Читаем Молодой Бояркин полностью

– И чего ты все страдаешь, – начал рассуждать Петр Михайлович. – Не пропадает твое

время – у тебя же сын растет…

– Так в том-то ведь и дело! А из сына кого я рощу? Такого же байбака, как я сам?!

Борис замолчал, уставясь в окно на эстакаду с трубами.

– Нет. Не терплю рядом с собой серых рож, – сказал Федоськин.– Давай-ка я тебя

растормошу. Сбрось, сбрось это ненужное напряжение. Утю-тю-тю-тю-тю…

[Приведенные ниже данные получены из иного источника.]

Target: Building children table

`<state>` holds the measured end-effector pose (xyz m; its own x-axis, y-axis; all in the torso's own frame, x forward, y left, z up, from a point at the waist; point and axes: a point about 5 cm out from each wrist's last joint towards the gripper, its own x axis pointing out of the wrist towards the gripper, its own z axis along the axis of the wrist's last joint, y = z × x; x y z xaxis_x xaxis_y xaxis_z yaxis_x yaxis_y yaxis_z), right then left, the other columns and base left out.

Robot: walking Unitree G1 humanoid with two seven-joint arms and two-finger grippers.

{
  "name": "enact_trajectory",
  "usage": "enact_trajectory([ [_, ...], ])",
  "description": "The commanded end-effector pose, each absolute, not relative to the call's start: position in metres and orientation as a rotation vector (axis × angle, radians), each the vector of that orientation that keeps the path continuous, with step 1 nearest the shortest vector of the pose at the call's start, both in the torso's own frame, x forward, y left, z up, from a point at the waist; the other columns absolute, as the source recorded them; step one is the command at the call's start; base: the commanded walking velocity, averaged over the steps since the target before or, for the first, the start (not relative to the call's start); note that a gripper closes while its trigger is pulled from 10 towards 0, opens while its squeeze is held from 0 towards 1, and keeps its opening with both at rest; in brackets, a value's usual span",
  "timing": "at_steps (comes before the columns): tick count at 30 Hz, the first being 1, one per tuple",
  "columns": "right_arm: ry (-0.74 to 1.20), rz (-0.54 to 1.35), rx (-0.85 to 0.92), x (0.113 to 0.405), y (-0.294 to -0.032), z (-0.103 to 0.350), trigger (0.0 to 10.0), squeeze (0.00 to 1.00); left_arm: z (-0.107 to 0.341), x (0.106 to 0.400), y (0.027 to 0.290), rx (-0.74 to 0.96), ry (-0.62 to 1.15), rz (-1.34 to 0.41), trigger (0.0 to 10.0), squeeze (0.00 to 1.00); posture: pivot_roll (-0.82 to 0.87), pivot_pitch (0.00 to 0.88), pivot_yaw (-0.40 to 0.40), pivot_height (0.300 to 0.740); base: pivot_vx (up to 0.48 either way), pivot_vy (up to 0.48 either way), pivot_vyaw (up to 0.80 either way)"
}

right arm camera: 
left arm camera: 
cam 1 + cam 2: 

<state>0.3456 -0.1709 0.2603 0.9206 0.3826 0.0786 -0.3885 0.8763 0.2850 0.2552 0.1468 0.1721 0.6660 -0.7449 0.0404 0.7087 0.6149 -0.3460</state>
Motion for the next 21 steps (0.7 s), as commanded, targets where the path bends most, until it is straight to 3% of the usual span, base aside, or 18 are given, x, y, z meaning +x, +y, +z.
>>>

Он сунулся к нему со своей "козой" из двух пальцев.

– Ой, да уйди ты… – взмолился Ларионов.

– Не уйду. Зачем ты так серьезно думаешь? – На то и голова, чтобы думать.

– А что толку? Думать – это лишнее. Напридумывали всяких теорий: теория

вероятности, теория относительности. Эйнштейн говорил, что где-то пространство

расширяется. Ну и что? Вот если бы он у меня в квартире пространство расширил, тогда бы я

еще пожал ему руку.

– Ну, этого парня опять понесло, – криво усмехнувшись, сказал Борис.

– Может быть, бутылочку после работы? – делая новый ход, предложил Федоськин.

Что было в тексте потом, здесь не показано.